Après la fin de l’Union soviétique, non seulement l’élite pro-occidentale russe mais aussi la vaste majorité de la population avaient l’espoir de devenir une partie de la communauté occidentale, ou plutôt de redevenir une partie de l’Europe après avoir suivi sa propre voie à partir de la Révolution d’octobre. On pensait que ce serait un parcours naturel pour la Russie.
Cependant, après toutes les tergiversations des années 1990, il est devenu évident, déjà au cours du second mandat de Poutine, que ce parcours n’allait pas du tout de soi.
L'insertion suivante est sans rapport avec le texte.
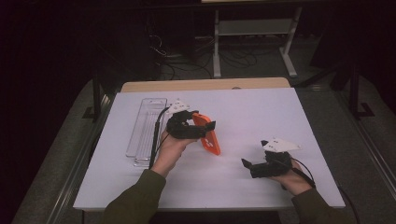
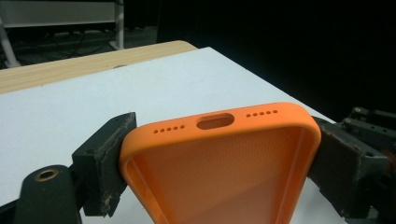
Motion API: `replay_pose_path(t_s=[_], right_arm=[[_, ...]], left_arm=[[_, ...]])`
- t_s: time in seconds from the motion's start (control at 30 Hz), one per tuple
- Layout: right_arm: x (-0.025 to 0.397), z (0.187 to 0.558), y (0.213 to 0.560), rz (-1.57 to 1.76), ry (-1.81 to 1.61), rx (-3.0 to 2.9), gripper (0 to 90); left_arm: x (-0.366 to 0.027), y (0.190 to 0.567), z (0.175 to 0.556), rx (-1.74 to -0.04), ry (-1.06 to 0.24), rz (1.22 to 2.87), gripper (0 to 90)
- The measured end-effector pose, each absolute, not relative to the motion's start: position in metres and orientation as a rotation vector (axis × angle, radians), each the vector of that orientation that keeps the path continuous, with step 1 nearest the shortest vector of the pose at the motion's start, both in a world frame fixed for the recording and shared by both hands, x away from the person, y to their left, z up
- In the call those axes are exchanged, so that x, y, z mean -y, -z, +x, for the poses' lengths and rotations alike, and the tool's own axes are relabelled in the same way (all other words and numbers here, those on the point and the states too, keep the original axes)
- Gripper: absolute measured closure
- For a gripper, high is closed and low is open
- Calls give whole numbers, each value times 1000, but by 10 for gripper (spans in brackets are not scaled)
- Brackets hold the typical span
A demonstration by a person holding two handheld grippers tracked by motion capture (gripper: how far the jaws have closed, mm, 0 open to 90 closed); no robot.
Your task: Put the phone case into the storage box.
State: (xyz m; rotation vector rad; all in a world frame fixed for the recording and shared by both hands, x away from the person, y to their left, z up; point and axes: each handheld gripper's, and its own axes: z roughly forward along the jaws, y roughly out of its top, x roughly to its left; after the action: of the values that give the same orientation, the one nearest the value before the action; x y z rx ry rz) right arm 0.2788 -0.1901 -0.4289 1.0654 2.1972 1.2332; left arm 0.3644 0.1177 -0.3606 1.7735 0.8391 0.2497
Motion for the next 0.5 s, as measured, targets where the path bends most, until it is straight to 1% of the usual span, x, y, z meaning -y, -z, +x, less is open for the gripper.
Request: replay_pose_path(t_s=[0.17, 0.5], right_arm=[[198, 273, 438, 1065, -1249, -2213, 12], [192, 274, 442, 1032, -1199, -2293, 12]], left_arm=[[-119, 359, 365, -834, -254, 1768, 151], [-124, 354, 366, -826, -267, 1772, 151]])
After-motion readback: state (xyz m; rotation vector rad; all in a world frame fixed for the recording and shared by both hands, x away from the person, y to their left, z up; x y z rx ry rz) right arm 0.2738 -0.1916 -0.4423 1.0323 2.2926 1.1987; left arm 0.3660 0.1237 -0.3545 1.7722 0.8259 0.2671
L’Europe ne voulait pas de la Russie, qui, pour sa part, ne voulait pas non plus se lier à l’Europe moderne et à ses valeurs. Les deux parties étaient déçues l’une de l’autre, car elles avaient une fausse image l’une de l’autre et de fausses attentes réciproques[1].
L’Europe et l’Occident en général étaient convaincus que, avec la victoire de la « guerre froide », la « fin de l’histoire » était arrivée et que le reste du monde, y compris la Russie, devait suivre le modèle occidental.
Au contraire, en Russie, les espoirs de réintégration dans le cercle des États européens se sont révélés illusoires, non seulement parce que la nation était beaucoup moins « européenne » qu’on ne l’avait imaginée, mais aussi parce que l’Europe avait considérablement changé depuis le début du vingtième siècle.
Les deux principaux courants culturels en Russie, que l’on faisait remonter à l’Europe – le mouvement ouvrier et la culture bourgeoise, avec son éducation humaniste et sa conscience historique – s’étaient dissous et remplacés par un courant complètement différent. Le passage de la modernité à la postmodernité, qui eut lieu en Europe et aux États-Unis entre les années 1960 et 1980, arriva en Russie avec la perestroïka, mais fut rapidement rejeté.